Using essentially the same model and data as the MfE report, Wilton and Familton estimated that the number of PM10 deaths in Christchurch dropped from 275 in 2001 to 180 in the years from 2007 to 2010. A drop of nearly 100 deaths. The actual death rates from respiratory disease (COPD) do not show this dramatic decline estimated by Wilton and Familton. About 200 deaths from COPD occur in Christchurch each year. They hover round 5.7 percent of all deaths throughout the period. It must be concluded that reducing PM10 in Christchurch has not reduced the number of premature deaths as predicted by the MfE model, and as claimed in their report.  

This should come as no surprise. The MfE sponsored HAPiNZ Christchurch Pilot Study leads to the conclusion that wood smoke from home fires is not an important cause of premature death in Christchurch. The MfE and ECan science advisers have ignored this conclusion from their own expensively obtained data. They prefer their "say so" science.

Similarly with the claimed reductions in admissions to hospital for pulmonary disease resulting from reductions in PM10 concentrations.  There must be a mine of information in the Christchurch Hospital records. This is not available to the public. When the Association for Independent Research (AIR) asked the Canterbury District Health Board to find out what their own data showed, the Board decided instead to accept the ECan report on the matter

ECan has conducted a very expensive experiment, paid for by rate-payers and householders over the past 20 years. It has reduced PM10 concentrations by putting out home fires. This has gone part way towards achieving the MfE air quality standards. It has shown that wood smoke from home fires has not been killing hundreds of Christchurch people. The evidence is clear that meeting the standard by imposing even further restrictions on home heating will not lead to health benefits.

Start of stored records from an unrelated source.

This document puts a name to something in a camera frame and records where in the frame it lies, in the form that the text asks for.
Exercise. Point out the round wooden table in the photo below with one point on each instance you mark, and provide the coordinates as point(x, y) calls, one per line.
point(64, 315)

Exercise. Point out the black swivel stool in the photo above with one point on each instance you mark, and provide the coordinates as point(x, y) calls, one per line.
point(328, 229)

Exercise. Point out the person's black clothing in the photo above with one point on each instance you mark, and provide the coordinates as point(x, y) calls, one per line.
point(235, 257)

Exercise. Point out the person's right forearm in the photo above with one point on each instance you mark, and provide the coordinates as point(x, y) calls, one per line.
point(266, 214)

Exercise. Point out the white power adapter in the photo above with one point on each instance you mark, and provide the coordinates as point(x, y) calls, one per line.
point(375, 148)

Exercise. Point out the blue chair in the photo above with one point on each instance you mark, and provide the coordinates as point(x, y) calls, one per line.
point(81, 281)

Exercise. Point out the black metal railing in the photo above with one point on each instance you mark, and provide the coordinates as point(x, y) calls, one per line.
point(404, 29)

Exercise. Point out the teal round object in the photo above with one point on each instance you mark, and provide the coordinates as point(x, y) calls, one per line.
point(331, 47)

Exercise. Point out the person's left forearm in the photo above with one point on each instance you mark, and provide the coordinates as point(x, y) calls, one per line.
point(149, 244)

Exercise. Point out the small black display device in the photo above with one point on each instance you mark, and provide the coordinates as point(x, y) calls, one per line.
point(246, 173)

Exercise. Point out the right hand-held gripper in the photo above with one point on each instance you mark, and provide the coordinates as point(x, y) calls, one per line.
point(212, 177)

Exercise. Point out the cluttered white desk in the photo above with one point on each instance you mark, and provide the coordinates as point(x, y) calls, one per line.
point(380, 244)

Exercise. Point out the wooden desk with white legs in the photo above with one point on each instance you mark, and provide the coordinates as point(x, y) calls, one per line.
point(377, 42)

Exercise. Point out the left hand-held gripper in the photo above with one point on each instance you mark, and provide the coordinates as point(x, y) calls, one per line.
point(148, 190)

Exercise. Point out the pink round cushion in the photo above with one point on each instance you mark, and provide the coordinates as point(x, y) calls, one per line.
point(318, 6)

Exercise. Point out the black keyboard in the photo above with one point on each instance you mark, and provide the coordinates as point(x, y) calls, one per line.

So we see where "say so" science has got the MfE, ECan, and the people of Christchurch. It is past high time for ECan to ask the Minister for the Environment to seriously question the usefulness of this apparently useless standard. However ECan sees its responsibility is to "meet a maximum of three high-pollution days a year by September 2016", as ruled by the MfE (Press May 24, p A4).

It is interesting to consider how ECan, which was originally set up as a local body to protect Christchurch from flooding, has morphed into a non-elected policeman for the Ministry for the Environment. Government of the people indeed, paid for by the people, but unfortunately not for the health of the people.

Pat Palmer is a foundation member of Association for Independent Research (AIR) who has been studying the relationship between air pollution in Christchurch and claimed health effects since 1996.

2 comments:

paul scott said...

thanks Pat, interesting report. They never give up do they.

Anonymous said...

Very similar to the situation regarding non-existent "global warming", whereby computer models generated at huge expense by "scientists" funded by grants are accepted rather than actual unadulterated data.